Every year, the embassy supports the Seamus Heaney Memorial Lecture at the Hungarian Academy of Sciences, inviting over a senior academic to give a presentation. The embassy also helps arrange a bursary for young Hungarians to study in Ireland, sponsored by the Irish-Hungarian Business Circle. Meanwhile, Budapest Centre for Irish Studies organises book launches and talks.
“We would also like to broaden the audience beyond scholars,” reveals Mr Gargan. “We are planning a series called Pop-up Gaelic, so that a Gaelic speaker here can teach Irish-language classes in an informal setting, like one of the Irish pubs. We are also launching a website, the Fifth Province” – a reference to Ireland having four provinces – “which will be a one-stop shop for everything Irish in Hungary, events, talks and courses, bringing together all these activities under one umbrella”.
“The whole area of education is one that’s possible to expand,” says Mr Gargan. “We would also like universities in Ireland to widen their links with Hungary. There’s great potential in an exchange of education. The 200 or so Irish students studying medicine and veterinary medicine are here in Budapest for six years. They then take that – hopefully positive – experience with them wherever they go, and the same for Hungarians studying in Ireland when they come back home. One idea is that we establish a society of alumni, to create a network of former students attached to both countries.”
Having arrived in August 2019, much of Mr Gargan’s time here was spent when borders were closed, his family enjoying walks around the Castle District with few tourists around. Back home, Galway met the serious challenge to fulfil the city’s role as European Capital of Culture.

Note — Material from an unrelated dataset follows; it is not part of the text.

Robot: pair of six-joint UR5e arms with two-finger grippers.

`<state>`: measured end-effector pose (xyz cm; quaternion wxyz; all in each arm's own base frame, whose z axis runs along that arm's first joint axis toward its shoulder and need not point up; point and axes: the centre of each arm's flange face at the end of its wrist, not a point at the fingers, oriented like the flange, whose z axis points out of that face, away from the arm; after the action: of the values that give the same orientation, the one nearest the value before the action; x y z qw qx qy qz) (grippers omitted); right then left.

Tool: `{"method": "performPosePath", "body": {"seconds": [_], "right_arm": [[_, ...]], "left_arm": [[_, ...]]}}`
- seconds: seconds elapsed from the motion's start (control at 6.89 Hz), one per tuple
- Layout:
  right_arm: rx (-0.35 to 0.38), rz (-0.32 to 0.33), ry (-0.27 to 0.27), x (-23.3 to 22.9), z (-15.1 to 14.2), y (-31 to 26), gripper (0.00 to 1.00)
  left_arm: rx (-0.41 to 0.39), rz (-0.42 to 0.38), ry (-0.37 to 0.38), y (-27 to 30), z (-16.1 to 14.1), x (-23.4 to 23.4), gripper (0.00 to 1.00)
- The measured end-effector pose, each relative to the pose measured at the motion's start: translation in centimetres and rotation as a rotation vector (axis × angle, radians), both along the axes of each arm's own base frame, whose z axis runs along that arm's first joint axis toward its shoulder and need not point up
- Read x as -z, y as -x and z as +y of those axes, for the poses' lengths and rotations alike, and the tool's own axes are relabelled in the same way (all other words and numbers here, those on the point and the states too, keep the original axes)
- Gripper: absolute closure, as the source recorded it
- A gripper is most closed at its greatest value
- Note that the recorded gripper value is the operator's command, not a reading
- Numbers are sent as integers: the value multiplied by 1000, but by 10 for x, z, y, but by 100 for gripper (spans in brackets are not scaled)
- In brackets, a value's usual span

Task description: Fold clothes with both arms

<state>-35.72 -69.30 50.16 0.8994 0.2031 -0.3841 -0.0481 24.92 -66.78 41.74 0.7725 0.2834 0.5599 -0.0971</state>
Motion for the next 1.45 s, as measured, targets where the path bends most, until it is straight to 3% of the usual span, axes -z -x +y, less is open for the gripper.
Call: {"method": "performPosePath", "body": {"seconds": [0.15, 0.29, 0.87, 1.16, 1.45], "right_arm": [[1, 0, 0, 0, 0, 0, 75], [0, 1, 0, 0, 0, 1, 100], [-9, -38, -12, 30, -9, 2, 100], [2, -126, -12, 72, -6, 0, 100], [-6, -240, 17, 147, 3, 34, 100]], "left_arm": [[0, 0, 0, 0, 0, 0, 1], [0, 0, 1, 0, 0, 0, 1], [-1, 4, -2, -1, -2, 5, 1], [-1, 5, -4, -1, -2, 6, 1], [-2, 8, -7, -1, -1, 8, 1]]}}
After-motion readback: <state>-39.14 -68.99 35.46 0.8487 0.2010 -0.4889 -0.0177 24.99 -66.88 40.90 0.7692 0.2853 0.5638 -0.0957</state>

With Veszprém near Lake Balaton due to assume the mantle in 2023, Mr Gargan offers a little advice for organisers here. “Be as active as you possibly can,” he says. “Be open to inviting other European artists inspired by the surroundings – some amazing Scandinavian art was produced in Galway. It takes a lot of planning, but try to involve the local community as much as possible. Make them feel part of the event.”